Народ сносился по этим тайным каналам общения, объединяясь вокруг ключевых происшествий-катализаторов. Когда сальники заполонили любимого простым людом Нищего Праведника, а рабочие снесли его шпиль, это стало посягательством на народную веру. Даже приезжие, кто поклонялся сотне богов, а по сути, ни одному, понимали: раз власть позволяет себе нападать на один дом для богослужений – церковь самих Хранителей! – то их храмы также под ударом. Когда одна женщина отказалась идти с сальниками и ее закололи ножами, то она превратилась в мученицу и вдохновила к сопротивлению сотни других.
Остановка поездов тоже символизировала попытку алхимиков прибрать город к рукам. Разъять Гвердон и подвергнуть анализу по частям – так они поступают с любым составным предметом. Препарировать город как занятный образчик, привязанный под успокоительным к операционному столу.
Все поезда были остановлены – за исключением одной ветки.
По этой ветке, не обозначенной ни на одной карте, стучали составы. Вниз, все ниже и ниже, линия рельс спускалась по спирали к подземному городу. Она заканчивалась на глубине – затерянной, неправдоподобной станцией, возле упыриного царства под Могильным холмом.
Один за другим составы исторгали пассажиров. Вагоны покидали ползущие в обличьях людей. Они скользили со зловещей грацией, в черных мантиях и фарфоровых масках, общаясь друг с другом на манер философов или судейских; кивали, беседуя на серьезные темы для посвященных.
Один за другим они приближались к яме, к чаше, уже через край полной толстых белых могильных червяков. Когда новый ползущий достигал края чаши, то сбрасывал накидку, маску и человечий облик, и его червяные пряди расплетались и вливались в кишащую груду. Здесь они разговаривали на более тонком наречии, извивающемся беззвучии слизи, выделений и обрывков душ. Каждый червь в этом скопище раскормился на городских мертвецах, соперничая с упырями за несожженных покойников. Они не проводники, что доставляют души старейшинам упырей или какому-нибудь далекому богу. Тканью душ они набивали утробу, толстели, и росло их могущество.
По копошению червей то и дело пробегала чародейская рябь.
Наконец прибыл еще один ползущий. Этот от людского вида не избавлялся. Он преклонил колени перед чашей и запустил ладонь в месиво елозящих падальщиков. В другой руке он сжимал свиток. Черви-пальцы расплелись, сливаясь с извивающейся массой. Воля его вступила в спор с остальными.

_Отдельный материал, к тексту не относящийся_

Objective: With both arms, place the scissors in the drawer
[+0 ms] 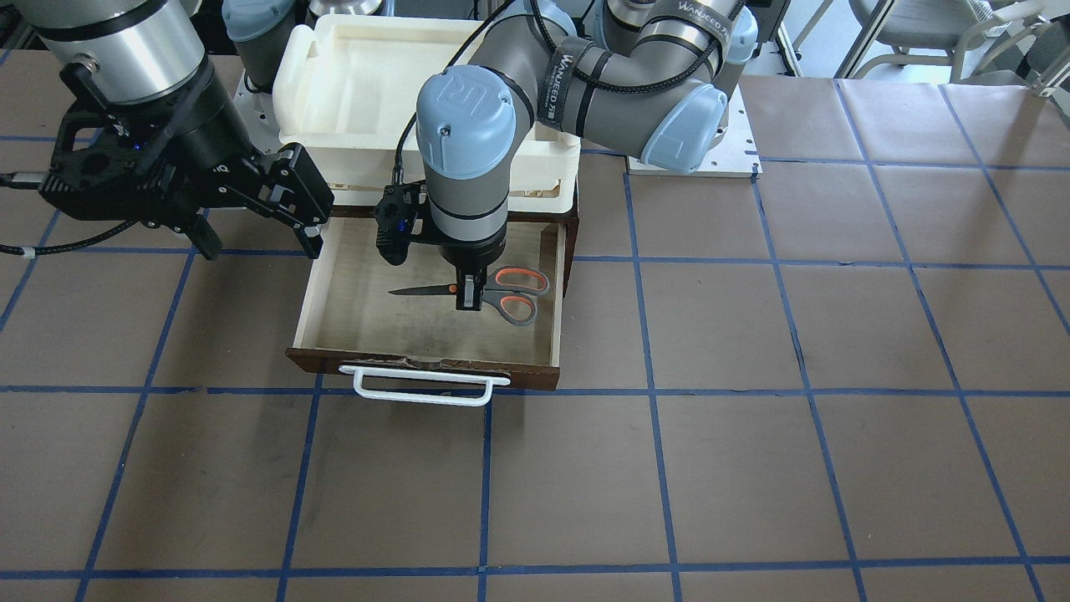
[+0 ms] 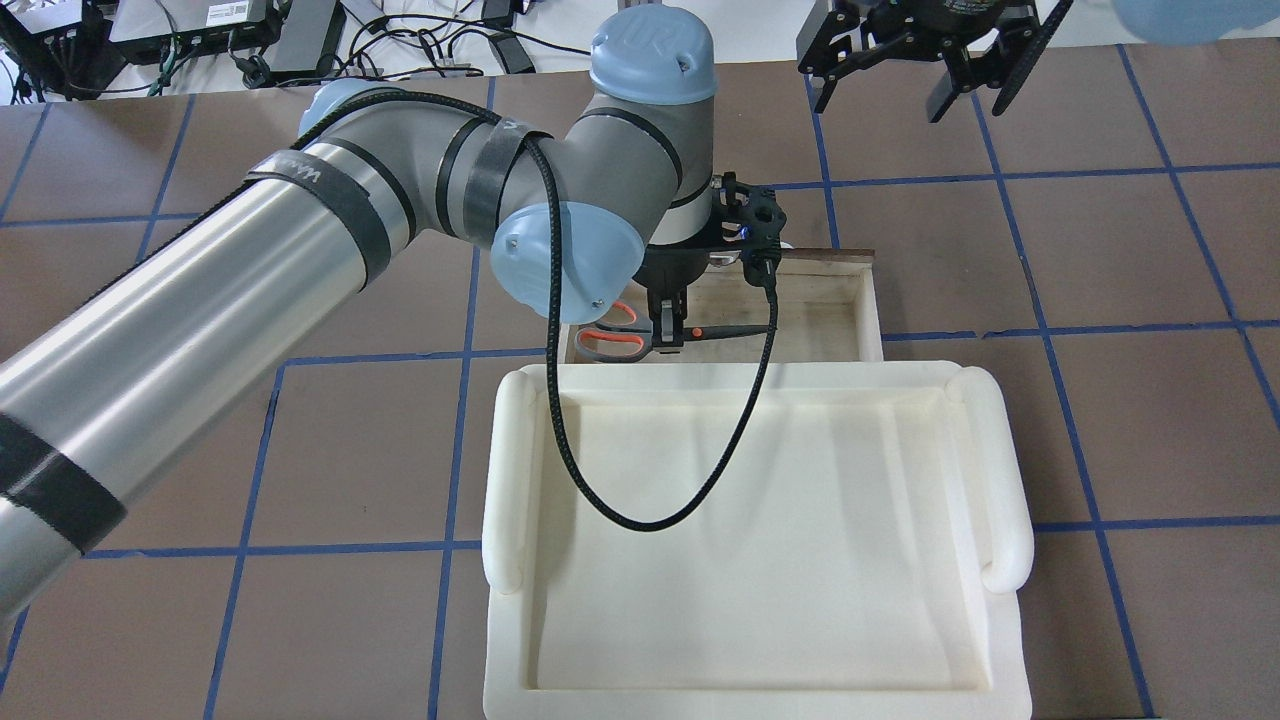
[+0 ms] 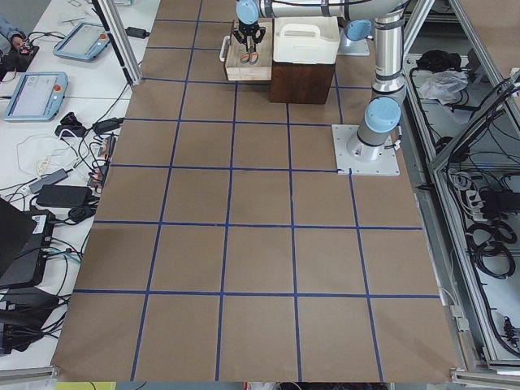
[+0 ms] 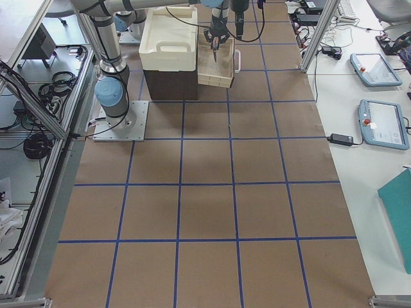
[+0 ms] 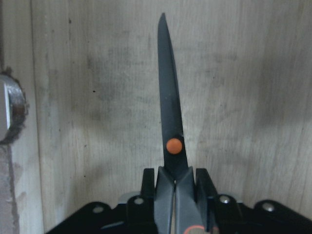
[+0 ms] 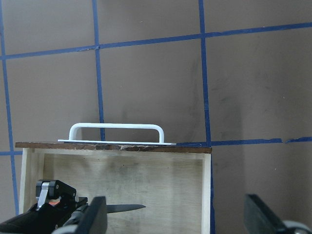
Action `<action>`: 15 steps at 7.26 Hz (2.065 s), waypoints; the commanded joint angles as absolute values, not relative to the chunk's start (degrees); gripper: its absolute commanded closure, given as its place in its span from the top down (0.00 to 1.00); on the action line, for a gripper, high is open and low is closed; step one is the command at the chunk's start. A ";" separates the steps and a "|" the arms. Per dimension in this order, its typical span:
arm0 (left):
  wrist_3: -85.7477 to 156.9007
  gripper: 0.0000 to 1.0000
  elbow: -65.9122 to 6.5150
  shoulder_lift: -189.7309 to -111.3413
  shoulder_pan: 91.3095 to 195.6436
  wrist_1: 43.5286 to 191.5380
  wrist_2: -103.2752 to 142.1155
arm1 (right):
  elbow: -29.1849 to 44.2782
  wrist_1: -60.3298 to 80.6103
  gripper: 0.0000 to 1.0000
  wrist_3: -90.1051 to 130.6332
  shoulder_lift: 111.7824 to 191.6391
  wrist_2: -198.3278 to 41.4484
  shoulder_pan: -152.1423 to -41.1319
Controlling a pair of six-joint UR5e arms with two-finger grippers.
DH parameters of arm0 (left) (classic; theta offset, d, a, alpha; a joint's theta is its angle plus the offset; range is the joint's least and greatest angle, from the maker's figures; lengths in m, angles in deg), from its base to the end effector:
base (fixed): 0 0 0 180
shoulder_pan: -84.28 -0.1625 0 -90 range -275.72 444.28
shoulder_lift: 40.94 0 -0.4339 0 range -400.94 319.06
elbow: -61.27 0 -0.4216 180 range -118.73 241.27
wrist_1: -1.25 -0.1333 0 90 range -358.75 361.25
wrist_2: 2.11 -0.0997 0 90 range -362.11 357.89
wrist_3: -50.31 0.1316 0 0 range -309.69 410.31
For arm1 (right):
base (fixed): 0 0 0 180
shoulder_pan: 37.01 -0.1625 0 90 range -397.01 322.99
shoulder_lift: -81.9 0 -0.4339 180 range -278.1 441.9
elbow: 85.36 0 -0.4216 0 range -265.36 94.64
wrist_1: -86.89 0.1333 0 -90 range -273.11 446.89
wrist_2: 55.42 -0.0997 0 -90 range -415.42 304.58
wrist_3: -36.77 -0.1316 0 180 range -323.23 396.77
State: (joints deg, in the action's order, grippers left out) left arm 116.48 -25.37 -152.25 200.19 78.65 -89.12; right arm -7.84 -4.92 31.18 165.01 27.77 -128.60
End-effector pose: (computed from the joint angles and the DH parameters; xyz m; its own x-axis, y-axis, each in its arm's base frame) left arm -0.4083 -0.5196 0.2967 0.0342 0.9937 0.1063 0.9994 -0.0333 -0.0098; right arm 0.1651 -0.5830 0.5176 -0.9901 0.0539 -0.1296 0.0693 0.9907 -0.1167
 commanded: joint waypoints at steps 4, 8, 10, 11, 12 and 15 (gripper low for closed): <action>115.70 0.00 -26.35 -153.53 201.79 78.60 -89.21 | -7.67 -0.65 1.00 30.88 166.10 29.74 -127.62; 115.70 0.17 -28.03 -153.53 201.79 76.31 -89.12 | -6.96 -0.74 1.00 31.31 166.36 29.75 -127.53; 115.35 0.74 -28.11 -153.53 201.88 76.40 -89.12 | -5.91 -0.56 1.00 31.23 167.15 29.84 -127.53; 115.52 1.00 -28.64 -153.44 201.88 76.31 -89.21 | -5.82 -0.65 1.00 31.23 167.33 29.84 -127.53; 114.91 1.00 -28.90 -153.27 201.88 76.05 -89.21 | -5.73 -0.48 1.00 31.23 167.42 29.84 -127.53; 111.76 1.00 -20.08 -149.50 198.73 78.55 -87.63 | -3.72 -0.48 1.00 30.88 168.47 30.45 -127.53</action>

У ползущих не было мучеников. Не было символов, вокруг которых срастаться в клубок. Не для них и поиск высшего смысла. Только стылая, пожухлая память непогребенных покойников, только ледяной голод – вечно требовалось еще и еще.
Новоприбывший одержал верх. Его воля распространилась, подчинив себе всех. Ползущие поднимались из чаши. Иные возвращались к поездам. Иные последовали за предводителем исполнять другое задание. Но остальные, подавляющее большинство, двинулись маршем по кромешным туннелям зеленого камня, в сторону царства упырей.